The Department of Justice is disputing a Washington Times report claiming that Obama administration political appointees overruled career Civil Rights Division attorneys in dismissing a voter-intimidation lawsuit against members of the militant Black Panthers. In an editorial, the Times expressed dismay the story hadn’t been “front-page news.”
In a statement issued by Civil Rights Division spokesman Alejandro Miyar, the DOJ said:
Contrary to the report in the Washington Times, a career attorney in the Civil Rights Division made the final decision to dismiss charges against three of the defendants in this case following a thorough review that determined the facts and the law did not support pursuing the claims in this case
Miyar did not identify the career attorney, but it’s undoubtedly one of the DOJ lawyers listed on the motion to dismiss below (keep reading, scroll down).
The Black Panther incident at a Philadelphia polling station last Nov. 4 had become fodder for Fox News. View their report here:
The Justice Department had already effectively won the case when the defendants failed to contest it. The top Republican on the House Judiciary Committee, Rep. Lamar Smith of Texas, wrote a letter to the DOJ yesterday protesting the decision to drop the charges.

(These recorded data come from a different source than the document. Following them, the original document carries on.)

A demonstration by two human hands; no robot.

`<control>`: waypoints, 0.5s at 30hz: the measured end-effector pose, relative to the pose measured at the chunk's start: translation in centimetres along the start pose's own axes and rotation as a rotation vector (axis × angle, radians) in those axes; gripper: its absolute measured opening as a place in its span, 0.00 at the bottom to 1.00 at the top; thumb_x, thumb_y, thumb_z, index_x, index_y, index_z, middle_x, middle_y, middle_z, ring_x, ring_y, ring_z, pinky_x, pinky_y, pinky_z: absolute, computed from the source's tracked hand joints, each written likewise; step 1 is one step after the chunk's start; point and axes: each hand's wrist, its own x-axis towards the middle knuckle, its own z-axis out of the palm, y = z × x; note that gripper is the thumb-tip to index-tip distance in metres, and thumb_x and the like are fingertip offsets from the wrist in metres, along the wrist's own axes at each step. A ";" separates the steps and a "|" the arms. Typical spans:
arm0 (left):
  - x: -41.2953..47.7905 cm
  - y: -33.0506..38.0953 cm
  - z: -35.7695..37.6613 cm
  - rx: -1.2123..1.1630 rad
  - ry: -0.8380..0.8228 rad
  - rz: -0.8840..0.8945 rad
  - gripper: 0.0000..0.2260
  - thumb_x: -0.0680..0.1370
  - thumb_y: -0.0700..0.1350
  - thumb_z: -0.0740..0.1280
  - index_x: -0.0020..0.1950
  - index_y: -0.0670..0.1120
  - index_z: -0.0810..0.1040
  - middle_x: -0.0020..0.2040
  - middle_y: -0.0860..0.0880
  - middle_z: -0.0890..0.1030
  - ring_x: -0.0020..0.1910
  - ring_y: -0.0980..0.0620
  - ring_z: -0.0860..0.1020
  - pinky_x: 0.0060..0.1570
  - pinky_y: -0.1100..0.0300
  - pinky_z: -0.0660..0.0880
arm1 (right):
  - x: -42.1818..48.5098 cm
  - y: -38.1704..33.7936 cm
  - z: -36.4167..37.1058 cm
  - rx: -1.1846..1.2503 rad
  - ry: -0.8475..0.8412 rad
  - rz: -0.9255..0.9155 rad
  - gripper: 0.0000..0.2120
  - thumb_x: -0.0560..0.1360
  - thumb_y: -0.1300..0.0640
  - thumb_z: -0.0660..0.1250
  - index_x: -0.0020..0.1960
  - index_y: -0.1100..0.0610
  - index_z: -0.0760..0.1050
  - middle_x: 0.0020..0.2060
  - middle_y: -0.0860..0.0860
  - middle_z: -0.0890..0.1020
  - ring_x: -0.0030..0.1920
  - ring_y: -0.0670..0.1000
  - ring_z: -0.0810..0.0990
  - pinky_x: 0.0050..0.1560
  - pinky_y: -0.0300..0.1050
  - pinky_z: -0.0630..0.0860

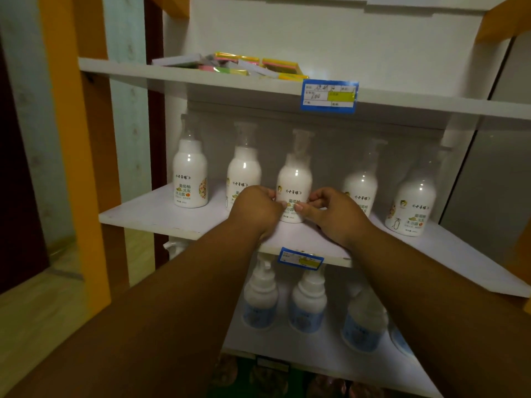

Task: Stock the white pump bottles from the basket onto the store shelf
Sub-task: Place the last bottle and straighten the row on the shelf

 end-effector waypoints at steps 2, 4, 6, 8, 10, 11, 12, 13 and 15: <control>-0.1 0.1 0.1 0.027 0.004 0.002 0.12 0.79 0.45 0.68 0.61 0.45 0.83 0.55 0.45 0.85 0.53 0.48 0.82 0.60 0.50 0.77 | -0.1 -0.1 0.0 -0.001 0.003 0.001 0.21 0.72 0.40 0.74 0.56 0.53 0.76 0.42 0.43 0.84 0.43 0.44 0.81 0.50 0.47 0.79; -0.2 0.3 0.1 0.056 0.002 0.003 0.12 0.79 0.46 0.68 0.61 0.45 0.82 0.55 0.46 0.85 0.53 0.47 0.82 0.60 0.51 0.77 | -0.1 -0.1 0.0 -0.004 0.007 0.004 0.21 0.71 0.40 0.74 0.56 0.52 0.76 0.43 0.42 0.83 0.43 0.43 0.81 0.51 0.47 0.79; -0.3 0.4 0.1 0.084 -0.010 0.008 0.12 0.80 0.46 0.67 0.61 0.45 0.82 0.55 0.45 0.85 0.52 0.47 0.82 0.59 0.50 0.77 | -0.3 -0.2 -0.1 -0.019 0.013 -0.007 0.21 0.70 0.41 0.75 0.55 0.52 0.76 0.42 0.42 0.82 0.43 0.42 0.80 0.47 0.43 0.77; -0.4 0.5 0.1 0.108 -0.016 0.013 0.12 0.80 0.46 0.67 0.62 0.45 0.81 0.55 0.45 0.85 0.52 0.47 0.82 0.58 0.50 0.77 | -0.4 -0.3 -0.1 -0.038 0.025 -0.023 0.21 0.70 0.41 0.76 0.54 0.52 0.76 0.41 0.41 0.82 0.43 0.40 0.79 0.44 0.40 0.74; -0.5 0.4 0.1 0.118 -0.013 0.018 0.13 0.80 0.47 0.66 0.61 0.45 0.81 0.55 0.45 0.85 0.52 0.47 0.82 0.58 0.50 0.77 | -0.6 -0.4 -0.2 -0.043 0.033 -0.024 0.21 0.69 0.42 0.76 0.54 0.52 0.76 0.41 0.41 0.81 0.42 0.39 0.79 0.43 0.39 0.74; -0.5 0.4 0.1 0.121 -0.010 0.020 0.12 0.80 0.47 0.66 0.61 0.45 0.81 0.55 0.45 0.85 0.52 0.47 0.82 0.58 0.50 0.77 | -0.7 -0.4 -0.2 -0.048 0.034 -0.024 0.21 0.69 0.42 0.76 0.54 0.52 0.76 0.41 0.42 0.81 0.42 0.40 0.79 0.44 0.40 0.75; -0.5 0.4 0.1 0.120 -0.008 0.021 0.12 0.80 0.47 0.66 0.61 0.45 0.82 0.55 0.45 0.85 0.51 0.47 0.82 0.57 0.51 0.77 | -0.7 -0.4 -0.2 -0.053 0.035 -0.025 0.21 0.69 0.42 0.76 0.54 0.52 0.76 0.42 0.42 0.81 0.42 0.40 0.79 0.45 0.41 0.75; -0.4 0.3 0.1 0.117 -0.007 0.019 0.12 0.80 0.47 0.66 0.61 0.45 0.82 0.54 0.46 0.85 0.51 0.47 0.82 0.56 0.53 0.77 | -0.7 -0.4 -0.2 -0.053 0.035 -0.024 0.21 0.69 0.41 0.77 0.54 0.52 0.76 0.42 0.42 0.82 0.43 0.41 0.79 0.47 0.42 0.76; -0.4 0.3 0.2 0.114 -0.004 0.015 0.12 0.80 0.47 0.66 0.61 0.45 0.81 0.54 0.46 0.85 0.51 0.48 0.82 0.54 0.54 0.77 | -0.6 -0.3 -0.2 -0.049 0.031 -0.016 0.22 0.68 0.41 0.77 0.55 0.52 0.76 0.43 0.43 0.82 0.44 0.42 0.80 0.49 0.44 0.77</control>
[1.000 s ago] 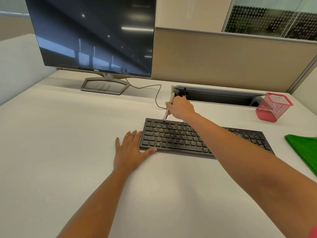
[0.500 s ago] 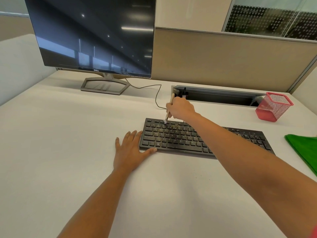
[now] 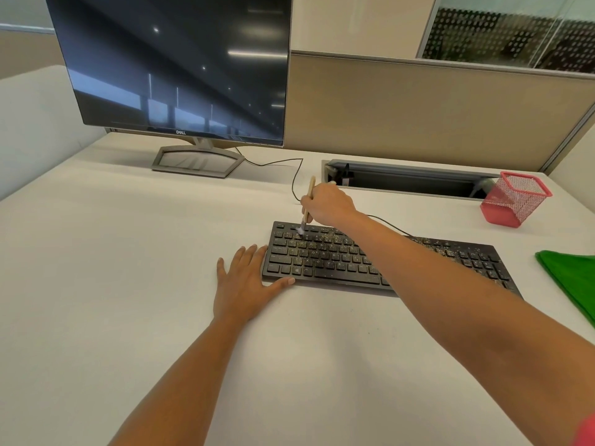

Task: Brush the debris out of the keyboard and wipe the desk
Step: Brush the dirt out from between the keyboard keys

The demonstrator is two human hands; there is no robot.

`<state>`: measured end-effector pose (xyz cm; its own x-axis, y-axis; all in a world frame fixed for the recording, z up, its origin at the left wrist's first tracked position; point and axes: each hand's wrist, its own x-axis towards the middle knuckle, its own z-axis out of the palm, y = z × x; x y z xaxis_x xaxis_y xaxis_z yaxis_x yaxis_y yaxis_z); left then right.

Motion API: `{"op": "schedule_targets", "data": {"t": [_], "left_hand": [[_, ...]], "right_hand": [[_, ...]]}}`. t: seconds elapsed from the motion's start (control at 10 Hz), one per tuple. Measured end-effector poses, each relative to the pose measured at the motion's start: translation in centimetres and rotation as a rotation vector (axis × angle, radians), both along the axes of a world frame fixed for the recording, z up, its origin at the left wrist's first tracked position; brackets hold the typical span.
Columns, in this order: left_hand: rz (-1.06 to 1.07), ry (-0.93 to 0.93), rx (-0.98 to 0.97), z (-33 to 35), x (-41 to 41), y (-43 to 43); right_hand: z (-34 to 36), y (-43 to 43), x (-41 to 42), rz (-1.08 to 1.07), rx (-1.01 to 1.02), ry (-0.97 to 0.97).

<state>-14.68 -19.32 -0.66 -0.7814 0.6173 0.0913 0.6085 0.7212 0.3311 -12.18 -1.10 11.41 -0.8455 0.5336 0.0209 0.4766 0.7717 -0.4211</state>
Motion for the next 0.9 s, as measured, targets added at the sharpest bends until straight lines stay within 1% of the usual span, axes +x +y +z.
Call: {"op": "schedule_targets", "data": {"t": [0.1,0.2,0.3,0.4,0.5,0.6,0.7,0.8,0.9], "left_hand": [[0.0,0.0,-0.005,0.0,0.0,0.0],[0.002,0.002,-0.002,0.1,0.1,0.0],[0.003,0.002,-0.007,0.1,0.1,0.0],[0.003,0.005,-0.011,0.1,0.0,0.0],[0.004,-0.003,-0.007,0.1,0.1,0.0],[0.005,-0.005,0.001,0.2,0.1,0.0],[0.002,-0.01,-0.01,0.2,0.2,0.0],[0.002,-0.005,-0.007,0.2,0.2,0.0],[0.003,-0.005,-0.005,0.2,0.2,0.0]], "right_hand": [[0.3,0.1,-0.1,-0.043,0.016,0.051],[-0.1,0.2,-0.1,-0.032,-0.086,0.106],[-0.6,0.5,0.2,0.028,-0.189,0.065],[-0.2,0.9,1.1,0.048,0.018,-0.041],[0.7,1.2,1.6,0.073,0.221,-0.097],[1.4,1.4,1.7,0.051,0.325,-0.135],[1.5,1.6,1.8,0.004,0.339,-0.069],[1.1,2.0,1.6,-0.04,0.17,0.022],[0.5,2.1,1.7,-0.053,0.069,0.008]]}}
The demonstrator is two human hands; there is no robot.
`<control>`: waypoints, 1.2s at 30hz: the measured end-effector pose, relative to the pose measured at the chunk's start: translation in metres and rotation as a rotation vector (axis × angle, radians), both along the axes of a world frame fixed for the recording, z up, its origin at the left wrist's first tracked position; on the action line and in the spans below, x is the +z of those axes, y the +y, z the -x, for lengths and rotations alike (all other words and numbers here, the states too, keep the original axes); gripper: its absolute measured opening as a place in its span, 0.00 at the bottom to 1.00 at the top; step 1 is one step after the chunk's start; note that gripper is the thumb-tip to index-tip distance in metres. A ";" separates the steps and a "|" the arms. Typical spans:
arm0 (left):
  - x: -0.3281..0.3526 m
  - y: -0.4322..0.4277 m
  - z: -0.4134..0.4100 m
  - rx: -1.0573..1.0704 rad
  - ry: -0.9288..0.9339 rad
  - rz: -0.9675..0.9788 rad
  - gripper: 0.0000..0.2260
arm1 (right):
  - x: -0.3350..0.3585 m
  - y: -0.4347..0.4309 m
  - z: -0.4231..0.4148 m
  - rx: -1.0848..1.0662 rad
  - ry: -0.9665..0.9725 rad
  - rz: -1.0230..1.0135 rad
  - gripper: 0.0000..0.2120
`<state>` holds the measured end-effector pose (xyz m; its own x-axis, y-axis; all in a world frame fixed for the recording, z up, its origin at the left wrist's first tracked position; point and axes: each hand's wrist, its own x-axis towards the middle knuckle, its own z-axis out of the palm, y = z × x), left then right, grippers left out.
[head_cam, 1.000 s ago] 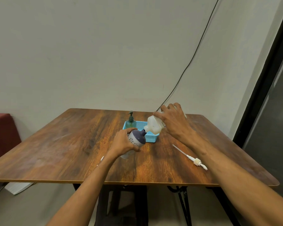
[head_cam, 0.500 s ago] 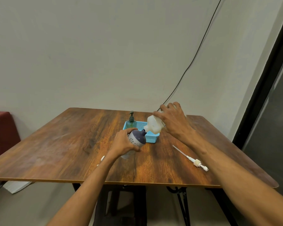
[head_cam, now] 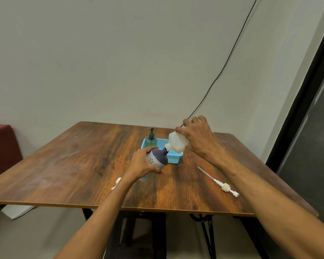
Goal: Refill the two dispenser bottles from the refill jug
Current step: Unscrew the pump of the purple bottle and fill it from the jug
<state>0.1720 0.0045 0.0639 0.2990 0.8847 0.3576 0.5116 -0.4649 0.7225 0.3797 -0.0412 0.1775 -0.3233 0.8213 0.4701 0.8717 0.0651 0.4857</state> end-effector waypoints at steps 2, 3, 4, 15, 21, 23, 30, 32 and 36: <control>-0.001 0.000 0.000 0.001 -0.009 0.000 0.37 | 0.000 0.000 0.000 0.007 -0.004 -0.003 0.24; -0.001 0.000 0.000 0.002 -0.014 0.003 0.37 | 0.001 0.000 0.000 0.007 -0.004 -0.002 0.24; -0.002 0.000 0.000 0.002 -0.018 0.005 0.37 | 0.001 0.000 0.000 0.006 -0.005 -0.002 0.24; -0.004 -0.002 -0.001 0.003 -0.049 0.008 0.35 | 0.004 0.000 0.003 0.023 -0.013 -0.006 0.22; -0.005 -0.002 0.000 0.007 -0.069 0.009 0.36 | 0.005 0.002 0.005 0.024 -0.028 -0.010 0.24; -0.005 -0.002 0.001 0.005 -0.076 0.007 0.36 | 0.005 0.002 0.005 0.024 -0.037 -0.008 0.26; -0.006 -0.004 0.000 -0.003 -0.100 0.020 0.35 | 0.007 0.002 0.007 0.025 -0.055 0.006 0.25; -0.006 -0.005 0.000 -0.001 -0.104 0.018 0.35 | 0.007 0.001 0.008 0.025 -0.062 0.010 0.25; -0.008 -0.005 -0.001 -0.005 -0.107 0.028 0.35 | 0.009 0.000 0.009 0.023 -0.083 0.019 0.24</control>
<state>0.1727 -0.0009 0.0560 0.2649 0.8935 0.3627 0.4286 -0.4460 0.7857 0.3706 -0.0412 0.1863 -0.3796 0.8218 0.4250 0.8266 0.0950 0.5547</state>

The DOJ complaint said Malik Zulu Shabazz, Minister King Samir Shabazz, and Jerry Jackson brandished weapons and used “coercion, threats and intimidation” to harass voters, both black and white, at a Philadelphia polling place last Nov. 4. The defendants wore “military-style uniforms” including black berets and combat boots, the complaint said.
Read the complaint here.
The complaint was signed by Grace Chung Becker, Acting Assistant Attorney General Civil Rights Division; Christopher Coates, chief of the Voting Section; J. Christian Adams, an attorney in the Voting Section. The names of then-Attorney General Michael Mukasey and Robert Popper, deputy chief of the Voting Section, were also on the complaint, though without their signatures.
A 2008 New York Times editorial criticized Becker during her confirmation hearings as having taken “stands that undermine civil rights.” She was never confirmed by the Senate.
Now, Loretta King is the Acting Assistant Attorney General for Civil Rights. On May 15, the DOJ moved to dismiss the charges against Jackson and Malik Zulu Shabazz without prejudice, but not against the third defendant, King Samir Shabazz. King’s name was on the motion to dismiss, along with Coates, Popper and Adams. Voting Section attorney Spencer R. Fisher was added.
DOJ spokesman Miyar told the Washington Times the department was “successful in obtaining an injunction that prohibits the defendant who brandished a weapon outside a Philadelphia polling place from doing so again. Claims were dismissed against the other defendants based on a careful assessment of the facts and the law.”
This story was updated from its original version to reflect the Department of Justice’s statement rebutting the Washington Times report.